• Exercise:
Reproduced exactly, the lines from the start of the material through the line containing "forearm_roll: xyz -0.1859" should be the whole answer, with pictures excluded.

+---+

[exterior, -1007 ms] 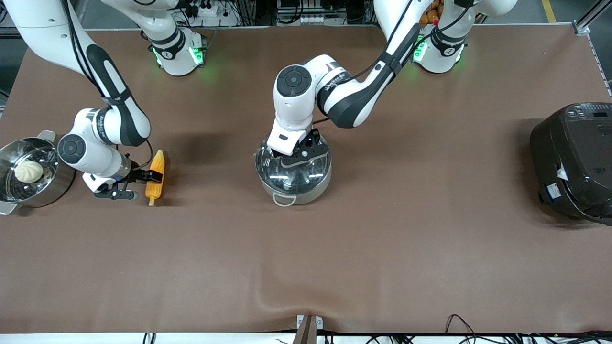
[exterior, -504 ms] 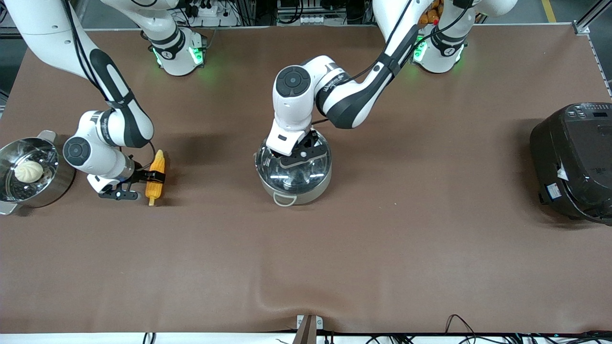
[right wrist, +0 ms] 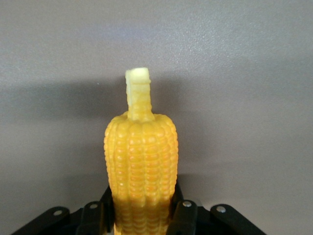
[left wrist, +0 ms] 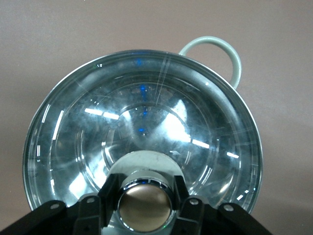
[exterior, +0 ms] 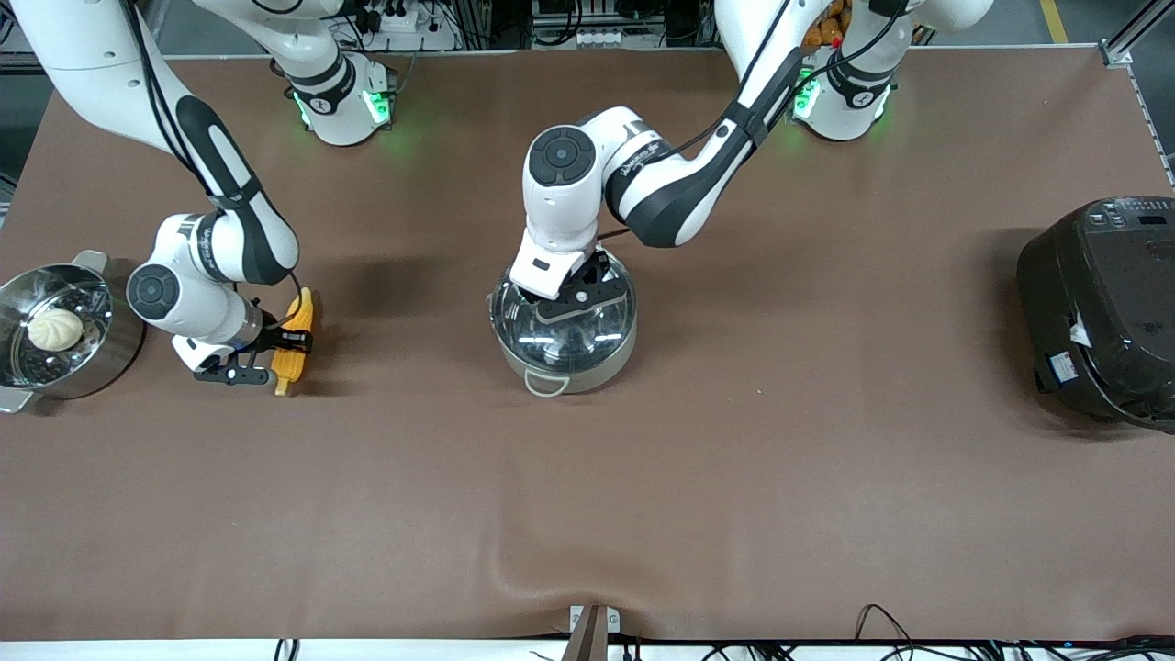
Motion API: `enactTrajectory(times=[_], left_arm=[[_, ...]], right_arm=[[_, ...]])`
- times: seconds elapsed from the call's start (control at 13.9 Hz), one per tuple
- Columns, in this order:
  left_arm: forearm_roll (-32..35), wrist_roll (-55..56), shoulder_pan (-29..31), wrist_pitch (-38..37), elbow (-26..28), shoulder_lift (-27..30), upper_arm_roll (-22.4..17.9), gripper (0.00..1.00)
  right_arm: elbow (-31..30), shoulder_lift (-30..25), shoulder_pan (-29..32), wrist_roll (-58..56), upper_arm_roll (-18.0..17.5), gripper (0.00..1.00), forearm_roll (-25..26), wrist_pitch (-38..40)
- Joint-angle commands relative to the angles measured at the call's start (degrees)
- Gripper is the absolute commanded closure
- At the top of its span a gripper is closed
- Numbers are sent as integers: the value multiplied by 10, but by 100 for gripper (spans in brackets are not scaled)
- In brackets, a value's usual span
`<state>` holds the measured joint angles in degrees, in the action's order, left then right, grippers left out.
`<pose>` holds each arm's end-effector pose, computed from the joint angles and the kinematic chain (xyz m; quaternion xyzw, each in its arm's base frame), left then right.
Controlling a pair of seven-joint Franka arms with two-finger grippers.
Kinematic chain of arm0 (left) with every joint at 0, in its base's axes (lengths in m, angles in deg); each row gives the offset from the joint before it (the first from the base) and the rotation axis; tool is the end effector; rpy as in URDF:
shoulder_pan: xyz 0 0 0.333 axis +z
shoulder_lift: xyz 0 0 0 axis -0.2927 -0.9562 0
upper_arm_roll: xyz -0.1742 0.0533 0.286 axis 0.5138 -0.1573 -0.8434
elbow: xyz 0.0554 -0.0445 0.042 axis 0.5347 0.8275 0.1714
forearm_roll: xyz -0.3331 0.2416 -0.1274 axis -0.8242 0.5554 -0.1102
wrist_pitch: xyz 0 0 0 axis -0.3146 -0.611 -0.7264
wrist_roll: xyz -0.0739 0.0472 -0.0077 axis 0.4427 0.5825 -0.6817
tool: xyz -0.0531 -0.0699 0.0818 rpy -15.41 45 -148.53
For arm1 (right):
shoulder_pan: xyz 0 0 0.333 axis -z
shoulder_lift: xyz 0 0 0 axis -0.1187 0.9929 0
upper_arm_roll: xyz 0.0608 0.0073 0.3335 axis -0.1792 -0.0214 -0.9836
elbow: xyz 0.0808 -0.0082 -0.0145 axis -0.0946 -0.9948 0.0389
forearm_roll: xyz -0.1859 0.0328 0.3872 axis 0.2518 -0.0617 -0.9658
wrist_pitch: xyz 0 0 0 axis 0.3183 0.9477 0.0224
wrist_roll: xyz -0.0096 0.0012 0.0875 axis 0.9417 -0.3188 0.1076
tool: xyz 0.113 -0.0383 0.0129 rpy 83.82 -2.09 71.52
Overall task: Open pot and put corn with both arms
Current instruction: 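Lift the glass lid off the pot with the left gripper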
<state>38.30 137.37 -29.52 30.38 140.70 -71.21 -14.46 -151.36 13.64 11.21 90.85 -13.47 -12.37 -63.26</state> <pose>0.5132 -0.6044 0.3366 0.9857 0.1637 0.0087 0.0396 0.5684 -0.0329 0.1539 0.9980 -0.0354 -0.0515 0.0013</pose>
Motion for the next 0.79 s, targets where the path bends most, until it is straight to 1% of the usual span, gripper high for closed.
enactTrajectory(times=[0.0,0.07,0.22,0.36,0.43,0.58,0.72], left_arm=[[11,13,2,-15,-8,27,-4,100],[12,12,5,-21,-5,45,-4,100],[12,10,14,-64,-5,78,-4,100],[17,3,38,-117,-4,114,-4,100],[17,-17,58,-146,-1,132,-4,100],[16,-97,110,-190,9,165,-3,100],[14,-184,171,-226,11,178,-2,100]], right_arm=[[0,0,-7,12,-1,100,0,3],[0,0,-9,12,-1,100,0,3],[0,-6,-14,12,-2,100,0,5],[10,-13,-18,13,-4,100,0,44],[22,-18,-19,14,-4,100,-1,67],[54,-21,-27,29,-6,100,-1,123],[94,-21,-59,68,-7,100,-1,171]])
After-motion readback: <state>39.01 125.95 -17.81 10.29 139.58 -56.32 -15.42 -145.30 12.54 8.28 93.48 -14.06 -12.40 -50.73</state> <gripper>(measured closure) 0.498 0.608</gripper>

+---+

• Output below:
[exterior, -1007 ms] 
[exterior, -504 ms] 
[right wrist, +0 ms] 
[left wrist, +0 ms] 
[exterior, +0 ms] 
Motion API: `enactTrajectory(times=[_], left_arm=[[_, ...]], right_arm=[[_, ...]])`
- times: seconds elapsed from the call's start (control at 13.9 Hz), one per tuple
- Columns, in this order:
  left_arm: forearm_roll (-32..35), wrist_roll (-55..56), shoulder_pan (-29..31), wrist_pitch (-38..37), elbow (-26..28), shoulder_lift (-27..30), upper_arm_roll (-22.4..17.9), gripper (0.00..1.00)
  right_arm: elbow (-31..30), shoulder_lift (-30..25), shoulder_pan (-29..32), wrist_roll (-58..56), upper_arm_roll (-18.0..17.5), gripper (0.00..1.00), forearm_roll (-25..26), wrist_pitch (-38..40)
- Joint-angle commands relative to the angles measured at the call's start (degrees)
- Gripper is the absolute commanded closure
- At the top of its span a gripper is closed
- Numbers are sent as integers: the value multiplied by 10, but by 100 for gripper (spans in brackets are not scaled)
- In brackets, a value's usual span
`<state>` holds the measured joint angles in degrees, in the action's order, left then right, grippers left out.
`<pose>` holds each arm's end-effector pose, computed from the joint angles and the kinematic chain (xyz m; quaternion xyzw, each in its arm's base frame), left then right.
Controlling a pair of seven-joint Franka arms with two-finger grippers.
Kinematic chain of arm0 (left) with every joint at 0, in its base's axes (lengths in m, angles in deg); each row gives the offset from the joint before it (the first from the base) and the rotation axis; tool is the end effector; rpy as in URDF:
shoulder_pan: xyz 0 0 0.333 axis +z
shoulder_lift: xyz 0 0 0 axis -0.2927 -0.9562 0
upper_arm_roll: xyz -0.1742 0.0533 0.286 axis 0.5138 -0.1573 -0.8434
elbow: xyz 0.0554 -0.0445 0.042 axis 0.5347 0.8275 0.1714
forearm_roll: xyz -0.3331 0.2416 -0.1274 axis -0.8242 0.5554 -0.1102
wrist_pitch: xyz 0 0 0 axis -0.3146 -0.611 -0.7264
wrist_roll: xyz -0.0739 0.0472 -0.0077 axis 0.4427 0.5825 -0.6817
tool: xyz -0.0531 -0.0699 0.0818 rpy -15.41 45 -148.53
For arm1 (right):
shoulder_pan: xyz 0 0 0.333 axis -z
shoulder_lift: xyz 0 0 0 axis -0.1187 0.9929 0
upper_arm_roll: xyz 0.0608 0.0073 0.3335 axis -0.1792 -0.0214 -0.9836
elbow: xyz 0.0808 -0.0082 -0.0145 axis -0.0946 -0.9948 0.0389
forearm_roll: xyz -0.1859 0.0328 0.3872 axis 0.2518 -0.0617 -0.9658

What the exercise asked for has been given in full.